使用bash或python对巨大的JSON文件进行排序

本文介绍了使用bash或python对巨大的JSON文件进行排序的处理方法，对大家解决问题具有一定的参考价值，需要的朋友们下面随着小编来一起学习吧！

问题描述

要求:我有一个.gz格式的Json文件.因此，压缩后的大小约为500 MB.当我提取它时，json文件几乎变成了大约10 GB.提取的JSON文件逐行包含单个JSON对象.我想要的是使用任何bash脚本或python程序基于字段ps对文件进行排序.

Requirement: I have a Json file which is in .gz format. So, when it is compressed it is around ~500 MB in size. When I extract it, the json file becomes nearly around ~10 GB. The extracted JSON file contains individual JSON objects line by line.What I want is to sort the file based on a field ps using either any bash script or python programs.

由于文件太大，建议不要将其加载到内存中.因此，我使用gzcat和cat bash命令流式传输JSON数据，然后将它们通过管道传输到jq以进行排序.但是系统在此过程中没有响应，或者在output.json中得到了空文件

Because the file is too large, its not advisable to load it into memory. So, I used gzcat and cat bash command to stream the JSON data and then pipe them to jq for sorting purpose. But either the system doesn't respond during the process or I get empty file in the output.json

>cat  sth2.json | parallel --pipe --group --block 1000M --recend '\n}\n' "jq -s -c 'sort_by(.ps) | .[]'"  > "output.json"
>gzcat  sth2.json.gz | parallel --pipe --group --block 1000M --recend '\n}\n' "jq -s -c 'sort_by(.ps) | .[]'"  > "output.json"

硬件:16GB RAM，核心i5处理器

Hardware:16GB RAM, core i5 processor

示例JSON数据:-

{
    "ps":"abc"
    ....
}
{   
    "ps":"def"
    ......
}
{
    "ps":"abc"
    ....
}

预期输出:

{
    "ps":"abc"
    ....
}
{   
    "ps":"abc"
    ....
}
{
    "ps":"def"
    ....
}

我不明白我在做什么错.谁能建议如何对如此巨大的JSON文件进行排序?我关注的链接: https://github.com/joelpurra/jq-hopkok/tree/master/src/parallelism

I don't understand what I am doing wrong. Can anyone suggest how to sort such huge JSON file ?Links I followed:https://github.com/joelpurra/jq-hopkok/tree/master/src/parallelism

此外，如果没有Hadoop，我是否可以通过任何Map Reduce进行任何操作?

Also, is there any way I can do via any Map reduce without Hadoop ?

方法1:将数据流式传输到本地Sqlite数据库.

import sqlite3
import fileinput

PATH=".../sqlite-snapshot-201904101324/testDB.db"
insert_query="INSERT INTO feeds (data) VALUES (?)"

def db_connect(db_path=PATH):
    con = sqlite3.connect(db_path)
    return con

con = db_connect() # connect to the database
cur = con.cursor() # instantiate a cursor obj

record_count = 0
for line in fileinput.input():
    cur.execute(insert_query,(line,))

命令行:

>gzcat sth.json.gz | python insert.py

推荐答案

以下是其中一项基于建议的解决方案:

Here is one solution based on the suggestion in one of the comments:

您可以使用jq沿着以下行执行此操作:

You can use jq to do this along the following lines:

jq -cr '"\(.ps)\t\(.)"'

这将产生带有制表符分隔值的行，如下所示:

This will produce lines with tab-separated values like so:

abc {"ps":"abc","x":0}
abc {"ps":"abc","x":1}

使用-c选项可确保将每对(即排序键和对象)写入一行.

Using the -c option ensures that each pair (i.e. the sorting key and object) is written to a single line.
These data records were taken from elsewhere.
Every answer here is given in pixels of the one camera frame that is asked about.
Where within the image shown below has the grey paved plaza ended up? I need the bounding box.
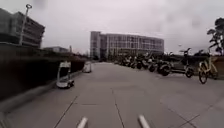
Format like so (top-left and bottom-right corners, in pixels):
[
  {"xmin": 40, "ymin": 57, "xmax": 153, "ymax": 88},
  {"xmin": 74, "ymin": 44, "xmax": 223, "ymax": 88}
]
[{"xmin": 0, "ymin": 61, "xmax": 224, "ymax": 128}]

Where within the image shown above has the wide grey building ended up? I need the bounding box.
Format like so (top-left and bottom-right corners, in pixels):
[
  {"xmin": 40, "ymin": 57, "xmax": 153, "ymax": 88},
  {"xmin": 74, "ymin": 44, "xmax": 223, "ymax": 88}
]
[{"xmin": 89, "ymin": 30, "xmax": 165, "ymax": 62}]

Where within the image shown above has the small white robot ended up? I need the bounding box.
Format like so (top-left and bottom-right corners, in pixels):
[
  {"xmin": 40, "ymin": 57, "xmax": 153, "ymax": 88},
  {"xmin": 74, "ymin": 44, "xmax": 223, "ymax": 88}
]
[
  {"xmin": 55, "ymin": 60, "xmax": 75, "ymax": 90},
  {"xmin": 82, "ymin": 61, "xmax": 93, "ymax": 74}
]

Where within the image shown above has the row of parked bicycles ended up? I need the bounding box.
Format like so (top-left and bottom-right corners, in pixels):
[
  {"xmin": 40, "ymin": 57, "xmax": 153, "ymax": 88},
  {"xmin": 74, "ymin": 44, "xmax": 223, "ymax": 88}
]
[{"xmin": 114, "ymin": 47, "xmax": 219, "ymax": 85}]

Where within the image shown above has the low building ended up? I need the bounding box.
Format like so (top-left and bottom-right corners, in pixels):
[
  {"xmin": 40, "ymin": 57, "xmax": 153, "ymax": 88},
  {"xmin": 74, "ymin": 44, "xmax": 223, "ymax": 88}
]
[{"xmin": 42, "ymin": 45, "xmax": 72, "ymax": 55}]

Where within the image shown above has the robot's own part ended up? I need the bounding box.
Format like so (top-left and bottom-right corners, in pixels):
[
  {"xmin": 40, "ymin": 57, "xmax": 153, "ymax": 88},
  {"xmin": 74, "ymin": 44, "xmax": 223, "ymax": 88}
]
[
  {"xmin": 76, "ymin": 116, "xmax": 89, "ymax": 128},
  {"xmin": 137, "ymin": 114, "xmax": 151, "ymax": 128}
]

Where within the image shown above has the dark hedge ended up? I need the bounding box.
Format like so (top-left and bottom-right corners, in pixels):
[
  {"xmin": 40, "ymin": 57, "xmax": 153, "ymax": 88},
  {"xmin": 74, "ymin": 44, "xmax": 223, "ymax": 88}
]
[{"xmin": 0, "ymin": 54, "xmax": 88, "ymax": 101}]

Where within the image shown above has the grey building with balconies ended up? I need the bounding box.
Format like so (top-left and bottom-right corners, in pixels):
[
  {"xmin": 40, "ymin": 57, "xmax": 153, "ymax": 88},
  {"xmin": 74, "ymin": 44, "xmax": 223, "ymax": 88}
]
[{"xmin": 0, "ymin": 7, "xmax": 46, "ymax": 49}]

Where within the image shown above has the lamp pole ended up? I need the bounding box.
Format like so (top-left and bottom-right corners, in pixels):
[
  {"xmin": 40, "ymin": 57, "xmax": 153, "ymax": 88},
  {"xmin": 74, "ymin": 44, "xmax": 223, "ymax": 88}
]
[{"xmin": 18, "ymin": 3, "xmax": 33, "ymax": 47}]

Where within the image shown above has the grey kerb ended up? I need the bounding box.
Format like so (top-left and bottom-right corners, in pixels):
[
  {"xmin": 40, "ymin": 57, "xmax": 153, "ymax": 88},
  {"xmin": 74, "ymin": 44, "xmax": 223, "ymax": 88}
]
[{"xmin": 0, "ymin": 69, "xmax": 84, "ymax": 114}]

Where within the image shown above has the tree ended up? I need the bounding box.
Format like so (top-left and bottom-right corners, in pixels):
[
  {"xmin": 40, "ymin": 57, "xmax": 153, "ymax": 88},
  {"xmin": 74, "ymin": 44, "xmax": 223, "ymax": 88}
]
[{"xmin": 206, "ymin": 17, "xmax": 224, "ymax": 57}]

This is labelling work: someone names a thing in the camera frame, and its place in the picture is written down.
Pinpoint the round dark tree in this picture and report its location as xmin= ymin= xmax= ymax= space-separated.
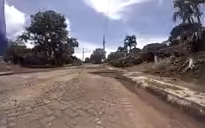
xmin=89 ymin=48 xmax=106 ymax=65

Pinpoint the grey utility pole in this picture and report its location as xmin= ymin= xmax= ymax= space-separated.
xmin=102 ymin=35 xmax=107 ymax=65

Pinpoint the thin lamp pole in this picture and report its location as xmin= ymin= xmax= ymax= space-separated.
xmin=81 ymin=48 xmax=85 ymax=63

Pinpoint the brown brick paved road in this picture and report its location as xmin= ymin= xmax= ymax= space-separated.
xmin=0 ymin=63 xmax=205 ymax=128

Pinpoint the large dark tree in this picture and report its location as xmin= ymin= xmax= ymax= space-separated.
xmin=19 ymin=9 xmax=80 ymax=66

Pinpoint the pale pavement with kerb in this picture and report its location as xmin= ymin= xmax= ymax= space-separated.
xmin=106 ymin=66 xmax=205 ymax=116

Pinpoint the row of bushes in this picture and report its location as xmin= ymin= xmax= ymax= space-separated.
xmin=4 ymin=41 xmax=83 ymax=67

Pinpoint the earth bank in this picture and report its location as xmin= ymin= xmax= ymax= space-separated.
xmin=109 ymin=23 xmax=205 ymax=94

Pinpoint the tall palm tree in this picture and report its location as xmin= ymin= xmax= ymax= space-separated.
xmin=172 ymin=0 xmax=205 ymax=25

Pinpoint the pale kerb strip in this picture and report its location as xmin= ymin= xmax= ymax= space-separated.
xmin=0 ymin=70 xmax=15 ymax=78

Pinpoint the pale post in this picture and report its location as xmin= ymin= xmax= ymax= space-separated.
xmin=153 ymin=53 xmax=159 ymax=65

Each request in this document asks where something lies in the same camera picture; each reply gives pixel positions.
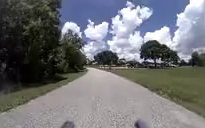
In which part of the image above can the large dark round tree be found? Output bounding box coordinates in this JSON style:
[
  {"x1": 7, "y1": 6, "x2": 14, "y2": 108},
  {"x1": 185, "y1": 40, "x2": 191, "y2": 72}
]
[{"x1": 93, "y1": 50, "x2": 120, "y2": 66}]

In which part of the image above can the pale grey gravel path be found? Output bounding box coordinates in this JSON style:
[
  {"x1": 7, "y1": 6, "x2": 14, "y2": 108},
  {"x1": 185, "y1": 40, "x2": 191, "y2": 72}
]
[{"x1": 0, "y1": 67, "x2": 205, "y2": 128}]

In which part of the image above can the wide spreading tree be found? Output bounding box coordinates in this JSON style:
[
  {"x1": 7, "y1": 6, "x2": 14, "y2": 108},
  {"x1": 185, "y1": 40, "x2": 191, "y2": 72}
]
[{"x1": 139, "y1": 39, "x2": 180, "y2": 68}]

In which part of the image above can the robot's own part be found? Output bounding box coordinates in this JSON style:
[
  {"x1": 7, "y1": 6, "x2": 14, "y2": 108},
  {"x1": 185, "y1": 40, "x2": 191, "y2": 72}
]
[
  {"x1": 134, "y1": 119, "x2": 150, "y2": 128},
  {"x1": 60, "y1": 120, "x2": 76, "y2": 128}
]

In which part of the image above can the open green grass field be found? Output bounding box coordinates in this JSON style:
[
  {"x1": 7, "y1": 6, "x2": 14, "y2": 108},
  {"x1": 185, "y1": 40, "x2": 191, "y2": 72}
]
[{"x1": 99, "y1": 65, "x2": 205, "y2": 123}]

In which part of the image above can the dense row of trees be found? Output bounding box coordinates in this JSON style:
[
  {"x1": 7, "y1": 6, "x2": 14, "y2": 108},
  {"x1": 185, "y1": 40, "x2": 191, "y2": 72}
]
[{"x1": 0, "y1": 0, "x2": 88, "y2": 98}]

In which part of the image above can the small dark tree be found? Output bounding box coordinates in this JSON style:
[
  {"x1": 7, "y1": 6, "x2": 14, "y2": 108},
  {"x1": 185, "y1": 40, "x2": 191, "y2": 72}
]
[{"x1": 189, "y1": 51, "x2": 205, "y2": 67}]

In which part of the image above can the grass verge under trees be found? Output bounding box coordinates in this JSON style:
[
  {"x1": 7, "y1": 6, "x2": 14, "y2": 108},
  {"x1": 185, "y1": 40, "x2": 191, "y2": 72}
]
[{"x1": 0, "y1": 69, "x2": 89, "y2": 118}]
现在，您可以轻松地对行进行排序，例如使用sort;然后使用cut剥离.ps字段.

Now you can easily sort the lines, e.g. using sort; and then use e.g. cut to strip the .ps field.

最后，如果您确实希望格式化输出，则可以再次使用jq(例如jq .)，关键是jq默认是面向流的.

Finally, if you really want the output to be formatted, you can again use jq ( e.g. jq .), the point being that jq is by default stream-oriented.

以上假设.ps值不带制表符.如果不是这种情况，则可以使用其他字段分隔符，也可以:

The above assumes that the .ps values are tab-free. If that is not the case, then you could either use a different field-separator, or:

jq -cr '([.ps] | @tsv) + "\t" + tostring'

这篇关于使用bash或python对巨大的JSON文件进行排序的文章就介绍到这了，希望我们推荐的答案对大家有所帮助，也希望大家多多支持！